**THE TASK**.
Within the records below is a range that opens at the line with "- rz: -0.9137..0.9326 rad" and closes at the line with "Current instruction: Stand". Return that range word for word, both ends included, and only that range.

**GIVEN ENTRIES**.
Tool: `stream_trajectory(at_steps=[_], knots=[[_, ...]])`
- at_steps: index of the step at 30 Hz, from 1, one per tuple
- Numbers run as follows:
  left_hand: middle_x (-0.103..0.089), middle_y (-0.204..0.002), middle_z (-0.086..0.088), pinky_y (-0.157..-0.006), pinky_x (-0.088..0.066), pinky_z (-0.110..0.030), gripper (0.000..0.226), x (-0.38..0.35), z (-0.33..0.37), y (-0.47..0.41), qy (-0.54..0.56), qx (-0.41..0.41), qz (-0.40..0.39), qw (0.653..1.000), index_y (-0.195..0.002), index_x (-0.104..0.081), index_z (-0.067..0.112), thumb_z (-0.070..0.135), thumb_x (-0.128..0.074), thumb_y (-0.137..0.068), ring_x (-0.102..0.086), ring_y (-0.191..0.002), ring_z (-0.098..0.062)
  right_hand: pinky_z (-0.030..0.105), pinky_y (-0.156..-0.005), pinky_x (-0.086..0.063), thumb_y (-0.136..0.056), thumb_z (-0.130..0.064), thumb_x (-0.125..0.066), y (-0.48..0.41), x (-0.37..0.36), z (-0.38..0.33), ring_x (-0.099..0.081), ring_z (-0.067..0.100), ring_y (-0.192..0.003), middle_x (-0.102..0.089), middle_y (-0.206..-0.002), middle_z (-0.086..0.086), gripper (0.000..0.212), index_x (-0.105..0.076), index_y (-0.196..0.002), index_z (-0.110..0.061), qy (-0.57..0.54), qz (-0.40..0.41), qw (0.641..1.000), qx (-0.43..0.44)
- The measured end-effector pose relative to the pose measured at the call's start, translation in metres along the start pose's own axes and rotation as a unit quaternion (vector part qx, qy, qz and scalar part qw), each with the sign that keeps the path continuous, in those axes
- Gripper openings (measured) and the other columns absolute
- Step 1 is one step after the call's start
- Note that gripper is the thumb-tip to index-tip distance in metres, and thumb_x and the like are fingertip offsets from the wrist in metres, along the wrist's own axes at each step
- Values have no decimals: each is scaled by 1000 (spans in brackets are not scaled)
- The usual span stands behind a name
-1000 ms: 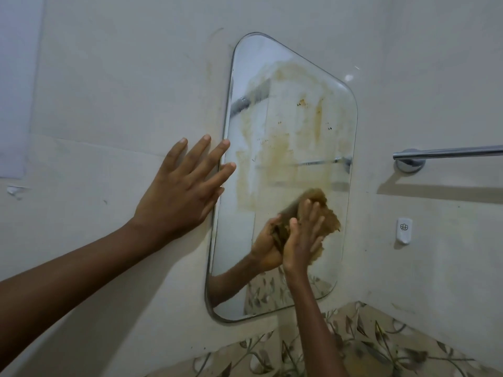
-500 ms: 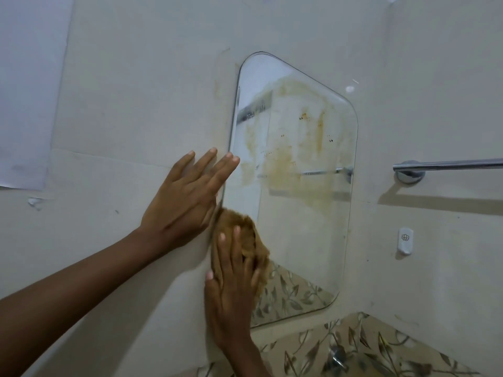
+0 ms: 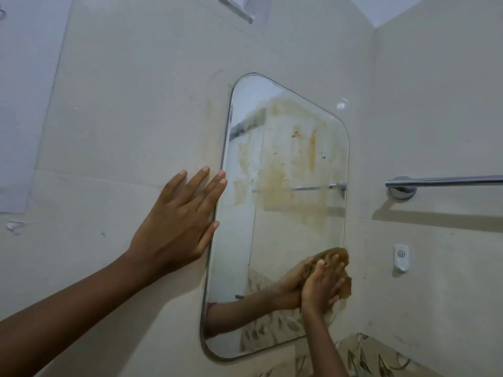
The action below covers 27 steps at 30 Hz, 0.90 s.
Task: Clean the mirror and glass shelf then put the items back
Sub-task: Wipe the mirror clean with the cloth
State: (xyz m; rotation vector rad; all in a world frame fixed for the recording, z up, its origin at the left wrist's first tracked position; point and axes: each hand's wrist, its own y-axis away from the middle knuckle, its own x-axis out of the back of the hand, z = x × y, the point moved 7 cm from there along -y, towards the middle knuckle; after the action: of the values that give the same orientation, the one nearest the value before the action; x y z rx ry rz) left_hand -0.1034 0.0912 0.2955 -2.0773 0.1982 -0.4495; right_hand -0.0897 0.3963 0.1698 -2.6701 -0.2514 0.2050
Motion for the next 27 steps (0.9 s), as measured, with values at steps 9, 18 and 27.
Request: stream_trajectory(at_steps=[9,18,27], knots=[[-26,-154,-12,-114,-20,-50,65,0,0,0,11,-1,9,1000,-146,-22,5,38,-31,-91,-23,-143,-30,50,-116,8,-86,-55,-12,-19,-23,-106,8,16,-145,0,-158,-10,61,-8,-145,-39,-21,-36,994,103],[-21,-155,-10,-115,-20,-45,71,7,-2,1,114,2,54,992,-148,-12,8,21,-38,-83,-21,-143,-25,44,-111,20,-84,-59,-5,82,-62,-223,21,13,-142,19,-148,-22,56,8,-138,-46,36,-113,914,388],[-25,-154,-5,-115,-21,-42,65,11,-5,2,179,7,83,980,-147,-18,15,18,-34,-85,-22,-142,-22,49,-113,10,-96,-50,-6,162,-62,-144,6,22,-146,4,-159,-3,55,-8,-147,-30,129,-103,860,483]])
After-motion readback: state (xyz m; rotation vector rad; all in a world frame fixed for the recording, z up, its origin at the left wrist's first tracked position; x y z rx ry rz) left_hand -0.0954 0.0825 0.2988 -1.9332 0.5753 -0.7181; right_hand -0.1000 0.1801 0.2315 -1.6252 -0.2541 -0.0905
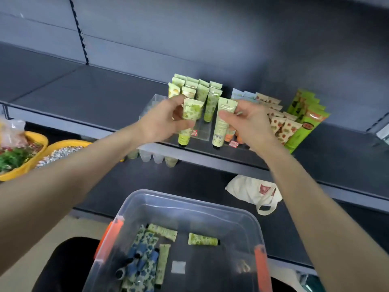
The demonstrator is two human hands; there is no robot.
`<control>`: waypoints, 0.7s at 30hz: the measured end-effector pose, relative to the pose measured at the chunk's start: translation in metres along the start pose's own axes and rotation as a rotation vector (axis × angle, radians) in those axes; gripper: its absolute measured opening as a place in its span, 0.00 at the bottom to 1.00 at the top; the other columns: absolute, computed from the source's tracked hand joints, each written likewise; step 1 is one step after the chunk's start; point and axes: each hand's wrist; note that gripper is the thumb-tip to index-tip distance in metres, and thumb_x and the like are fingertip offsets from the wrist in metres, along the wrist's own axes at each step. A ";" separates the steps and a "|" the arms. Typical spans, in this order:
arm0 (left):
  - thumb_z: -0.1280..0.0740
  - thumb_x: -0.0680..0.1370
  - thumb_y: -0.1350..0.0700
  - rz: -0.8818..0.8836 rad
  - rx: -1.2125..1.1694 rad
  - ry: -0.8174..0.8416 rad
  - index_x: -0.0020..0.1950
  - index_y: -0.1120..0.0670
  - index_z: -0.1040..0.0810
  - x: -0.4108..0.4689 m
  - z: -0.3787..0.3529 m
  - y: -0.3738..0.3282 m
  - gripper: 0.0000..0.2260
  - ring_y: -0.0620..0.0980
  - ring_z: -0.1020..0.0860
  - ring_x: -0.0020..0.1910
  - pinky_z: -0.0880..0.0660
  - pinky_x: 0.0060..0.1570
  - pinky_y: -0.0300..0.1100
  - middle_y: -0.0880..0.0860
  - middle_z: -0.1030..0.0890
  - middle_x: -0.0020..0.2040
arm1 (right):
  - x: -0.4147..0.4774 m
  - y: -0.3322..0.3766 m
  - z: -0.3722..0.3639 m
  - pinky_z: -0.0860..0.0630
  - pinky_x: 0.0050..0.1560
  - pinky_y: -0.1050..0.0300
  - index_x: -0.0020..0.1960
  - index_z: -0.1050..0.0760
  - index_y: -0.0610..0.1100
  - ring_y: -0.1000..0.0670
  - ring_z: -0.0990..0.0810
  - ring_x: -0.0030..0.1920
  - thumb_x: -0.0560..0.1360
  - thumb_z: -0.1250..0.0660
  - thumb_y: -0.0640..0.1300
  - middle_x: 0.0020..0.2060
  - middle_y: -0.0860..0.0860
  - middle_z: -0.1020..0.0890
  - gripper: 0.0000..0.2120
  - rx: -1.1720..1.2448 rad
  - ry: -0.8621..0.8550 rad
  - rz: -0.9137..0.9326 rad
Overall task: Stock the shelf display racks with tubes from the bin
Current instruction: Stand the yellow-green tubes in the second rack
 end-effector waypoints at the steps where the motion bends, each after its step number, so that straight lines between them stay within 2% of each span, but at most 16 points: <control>1: 0.28 0.72 0.55 0.007 0.010 -0.016 0.42 0.59 0.31 0.009 0.005 -0.003 0.13 0.55 0.28 0.38 0.27 0.45 0.51 0.57 0.27 0.38 | 0.009 0.004 0.003 0.22 0.40 0.51 0.44 0.20 0.42 0.40 0.21 0.36 0.73 0.30 0.41 0.40 0.41 0.17 0.02 -0.021 -0.024 0.009; 3: 0.26 0.70 0.55 0.015 0.038 -0.036 0.42 0.58 0.30 0.025 0.013 -0.008 0.14 0.55 0.28 0.36 0.28 0.42 0.48 0.57 0.26 0.39 | 0.024 0.013 0.009 0.22 0.46 0.44 0.45 0.21 0.40 0.42 0.21 0.37 0.72 0.29 0.41 0.42 0.40 0.16 0.05 -0.058 -0.038 0.025; 5: 0.27 0.71 0.54 0.007 0.068 -0.036 0.40 0.58 0.29 0.040 0.019 -0.013 0.13 0.53 0.29 0.33 0.32 0.36 0.43 0.56 0.26 0.39 | 0.039 0.019 0.013 0.22 0.46 0.44 0.42 0.21 0.42 0.48 0.22 0.35 0.71 0.28 0.41 0.40 0.41 0.17 0.03 -0.105 -0.034 0.039; 8: 0.28 0.72 0.51 0.003 0.149 -0.032 0.43 0.63 0.26 0.063 0.025 -0.020 0.16 0.53 0.29 0.33 0.34 0.35 0.41 0.56 0.23 0.38 | 0.056 0.025 0.016 0.21 0.44 0.47 0.37 0.25 0.48 0.48 0.21 0.34 0.69 0.28 0.41 0.38 0.42 0.17 0.07 -0.200 -0.030 0.049; 12: 0.28 0.72 0.52 -0.018 0.180 -0.010 0.42 0.64 0.26 0.085 0.029 -0.023 0.15 0.51 0.30 0.35 0.34 0.34 0.40 0.50 0.27 0.33 | 0.073 0.030 0.015 0.21 0.46 0.48 0.46 0.30 0.45 0.43 0.19 0.41 0.69 0.30 0.40 0.47 0.45 0.18 0.10 -0.289 -0.034 0.046; 13: 0.28 0.72 0.52 -0.021 0.179 -0.001 0.42 0.64 0.26 0.088 0.029 -0.023 0.15 0.50 0.30 0.35 0.34 0.33 0.37 0.50 0.27 0.33 | 0.076 0.031 0.014 0.22 0.45 0.49 0.47 0.31 0.45 0.43 0.20 0.41 0.69 0.31 0.40 0.48 0.45 0.19 0.11 -0.307 -0.032 0.054; 15: 0.28 0.72 0.52 -0.028 0.177 0.008 0.43 0.65 0.25 0.091 0.030 -0.022 0.16 0.49 0.30 0.34 0.35 0.32 0.35 0.52 0.26 0.34 | 0.079 0.032 0.013 0.23 0.35 0.56 0.48 0.31 0.44 0.47 0.22 0.35 0.70 0.32 0.39 0.44 0.47 0.20 0.10 -0.310 -0.027 0.063; 17: 0.28 0.72 0.53 -0.030 0.170 0.021 0.44 0.66 0.25 0.093 0.030 -0.021 0.16 0.49 0.29 0.34 0.33 0.34 0.39 0.54 0.25 0.35 | 0.082 0.032 0.013 0.28 0.26 0.65 0.48 0.28 0.44 0.52 0.24 0.30 0.72 0.33 0.38 0.40 0.50 0.21 0.07 -0.272 -0.031 0.053; 19: 0.28 0.72 0.53 -0.027 0.165 0.032 0.44 0.64 0.25 0.095 0.030 -0.021 0.14 0.49 0.28 0.34 0.33 0.35 0.40 0.53 0.24 0.35 | 0.085 0.032 0.014 0.30 0.24 0.70 0.47 0.24 0.43 0.56 0.23 0.26 0.72 0.31 0.39 0.36 0.51 0.21 0.04 -0.252 -0.013 0.014; 21: 0.27 0.72 0.54 -0.027 0.164 0.038 0.46 0.58 0.25 0.097 0.031 -0.021 0.10 0.47 0.28 0.34 0.32 0.35 0.38 0.50 0.25 0.34 | 0.086 0.035 0.017 0.26 0.28 0.70 0.45 0.22 0.42 0.58 0.21 0.25 0.71 0.27 0.42 0.32 0.48 0.19 0.06 -0.242 0.081 -0.048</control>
Point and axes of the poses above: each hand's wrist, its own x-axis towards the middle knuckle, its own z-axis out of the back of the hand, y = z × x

**YOUR RESPONSE**.
  - rz: -0.9137..0.9326 rad
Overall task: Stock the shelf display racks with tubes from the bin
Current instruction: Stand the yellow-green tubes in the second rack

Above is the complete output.